And that anomaly makes the country less safe, not more safe. That’s a big deal. And it has quirks and protection for consumers. And so, smaller banking organizations have challenges, getting the capital and enthusiasm for investment that they should, which tilts towards the non-banks because they don’t have regulation. And they also don’t have the same structure of consumer protection regulation, better because of the CFPB, as I mentioned as banks do. So we’ve tilted the playing field unwittingly though we intended to do at this point, in the wrong direction. And that is problematic. If you say where is my head beyond? I think it’s two things, Jennifer. One, we must in our generation do everything possible to write these economic and racial wrongs. 

I think we are at the point where we have not many months, years left to do this. The world economically has been going in the wrong direction. It has been going in the direction of pulling apart. I’m pro economic prosperity for everyone. I’m not a leveler that everybody’s got to learn the same thing or whatever, not at all, but we have to basically focus attention now to make sure that lower and moderate income people have a fair share of the pie. In that regard, I’m very much cheered by Chairman Powell’s positive statements on the CRA. It is owned by advancing the notion of extending CRA to non banks. That’s very courageous of him.
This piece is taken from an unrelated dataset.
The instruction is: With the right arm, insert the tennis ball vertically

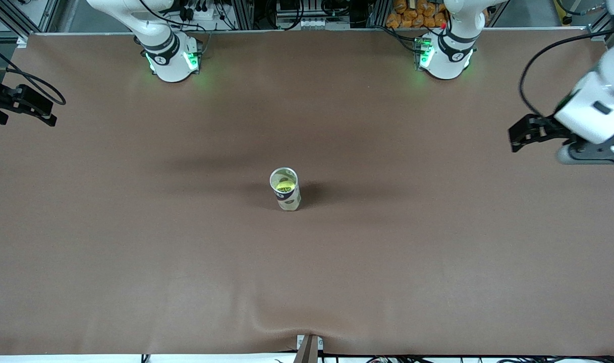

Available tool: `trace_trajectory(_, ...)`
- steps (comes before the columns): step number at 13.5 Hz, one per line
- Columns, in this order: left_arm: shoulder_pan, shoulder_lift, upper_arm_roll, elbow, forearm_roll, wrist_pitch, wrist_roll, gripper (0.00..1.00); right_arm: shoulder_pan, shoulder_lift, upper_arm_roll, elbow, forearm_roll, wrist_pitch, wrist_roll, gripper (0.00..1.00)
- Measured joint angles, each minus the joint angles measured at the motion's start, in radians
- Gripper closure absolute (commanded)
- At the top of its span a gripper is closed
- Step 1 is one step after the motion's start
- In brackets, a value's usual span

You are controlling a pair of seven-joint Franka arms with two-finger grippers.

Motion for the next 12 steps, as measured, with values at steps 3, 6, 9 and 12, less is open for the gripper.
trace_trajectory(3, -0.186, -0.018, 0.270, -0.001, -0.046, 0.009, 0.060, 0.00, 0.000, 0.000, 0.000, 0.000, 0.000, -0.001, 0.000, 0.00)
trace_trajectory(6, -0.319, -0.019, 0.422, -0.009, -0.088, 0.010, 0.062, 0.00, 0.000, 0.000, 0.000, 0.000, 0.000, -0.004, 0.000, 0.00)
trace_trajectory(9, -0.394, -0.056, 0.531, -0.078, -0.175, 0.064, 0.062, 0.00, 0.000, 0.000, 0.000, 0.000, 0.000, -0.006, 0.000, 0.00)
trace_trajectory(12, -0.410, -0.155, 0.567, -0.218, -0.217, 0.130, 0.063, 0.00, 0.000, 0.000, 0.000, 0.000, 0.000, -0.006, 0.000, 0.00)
When I first gave a speech on this when I was in my last year of controller in 1998, it was not greeted with a great deal of enthusiasm. There were those in higher office who quite criticized, so Powell stepping out here is a very very good thing. He recognized, as I believe genuinely, the problems of middle and low income Americans. He said that. He even says in this speech, he makes mention of the importance of shared prosperity because that’s good for the whole economy he says and I think that’s absolutely correct. I think as a moral matter, it’s critical. Number one, we don’t have much time left. We’ve got to do that.

The second thing we have got to do is think about how we deal with the natural cycle that will turn down at some point. In a market economy, particularly for finance, it is naturally cyclical and we will hit a bump in the road. No matter how good the government is or how good the finance is, that will happen. How do we deal with that in a way we don’t have the same disruption we did in 2007? By the way, in that period of disruption is the same as in 1999, 2000, in smaller the low and moderate income people get hurt more. We got to deal with that huge inequity. That’s absolutely critical.
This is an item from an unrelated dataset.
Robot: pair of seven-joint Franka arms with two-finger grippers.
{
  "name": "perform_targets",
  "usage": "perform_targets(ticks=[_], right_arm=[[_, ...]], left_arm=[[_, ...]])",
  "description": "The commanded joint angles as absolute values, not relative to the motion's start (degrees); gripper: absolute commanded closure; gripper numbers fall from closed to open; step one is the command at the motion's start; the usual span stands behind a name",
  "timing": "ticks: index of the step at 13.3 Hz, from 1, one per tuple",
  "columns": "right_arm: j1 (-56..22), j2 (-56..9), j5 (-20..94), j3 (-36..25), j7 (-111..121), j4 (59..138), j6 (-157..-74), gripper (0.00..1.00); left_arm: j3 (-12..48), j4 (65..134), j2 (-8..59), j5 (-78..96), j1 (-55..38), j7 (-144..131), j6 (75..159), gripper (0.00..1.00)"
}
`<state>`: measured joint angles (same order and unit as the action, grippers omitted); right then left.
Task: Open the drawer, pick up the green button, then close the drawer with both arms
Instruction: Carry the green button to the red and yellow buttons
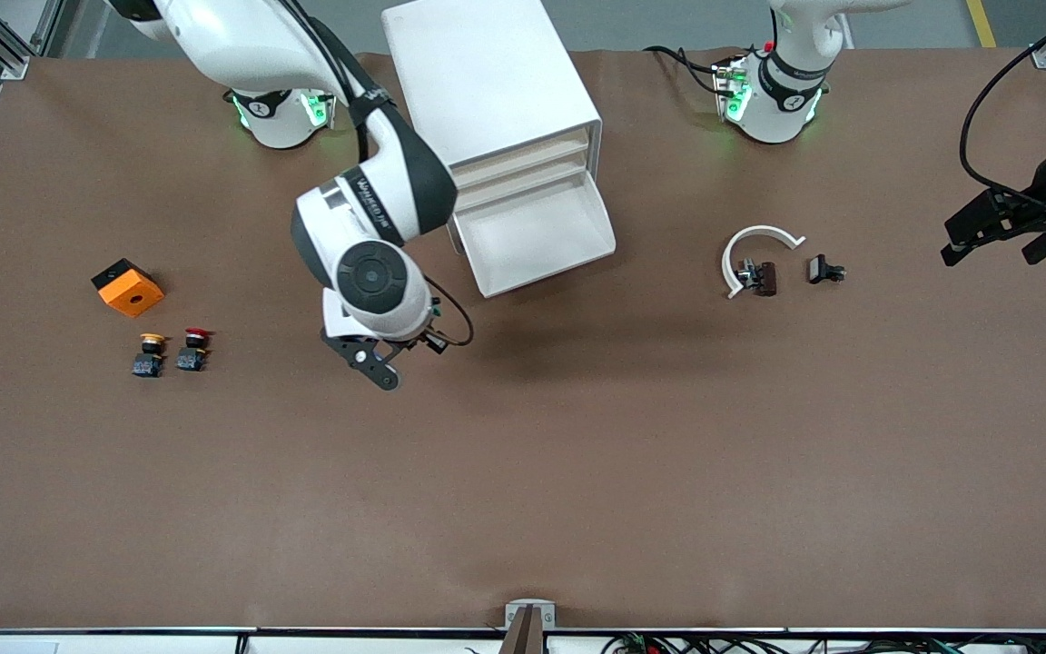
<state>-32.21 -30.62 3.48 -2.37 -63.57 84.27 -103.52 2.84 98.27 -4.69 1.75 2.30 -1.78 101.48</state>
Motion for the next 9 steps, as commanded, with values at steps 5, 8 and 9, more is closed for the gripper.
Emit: perform_targets(ticks=[5, 8, 9], right_arm=[[-20.9, -12.5, 2.6, -1.2, -33.5, 118.4, -124.4, 1.0], [-17.3, -12.2, 2.5, -1.3, -23.2, 120.3, -124.5, 1.0], [-15.9, -12.2, 2.5, -1.4, -20.0, 120.5, -124.5, 1.0]], left_arm=[[-0.2, 96.6, -3.8, 0.4, -1.7, -2.0, 100.1, 0.0], [-0.1, 96.2, -4.0, 0.4, -1.1, -2.0, 100.0, 0.0], [0.0, 96.0, -4.0, 0.4, -1.1, -1.9, 99.6, 0.0]])
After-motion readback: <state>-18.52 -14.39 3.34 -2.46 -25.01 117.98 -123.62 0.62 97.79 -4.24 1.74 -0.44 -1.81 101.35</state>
The third thing we’ve got to do for our economy generally is encourage productivity in terms of business, small business, opportunity, education, healthcare. We really lift everybody up. There’s unlimited opportunity in the world to make things better, but we have got to basically put aside our less good tendencies and our fears, and basically do what I think President Biden and the administration are now doing, thank God, which is focusing on how to solve problems and try to solve them quickly.

Jennifer Tescher:
Gene, I think that is a great place to leave this conversation. Thank you so much for joining me on Emerge Everywhere.

Gene Ludwig:
Thank you, Jennifer. Good to be with you.

Jennifer Tescher:
This has been EMERGE Everywhere, a Financial Health Network production. I’m Jennifer Tescher, and I’d love to hear your ideas for future guests and your reactions to the show. You can connect with me on Twitter @JenTescher. If you liked this episode, please review the show and subscribe wherever you get your podcasts. To learn more about the work and research we do, please visit emerge.finhealthnetwork.org. See you next time.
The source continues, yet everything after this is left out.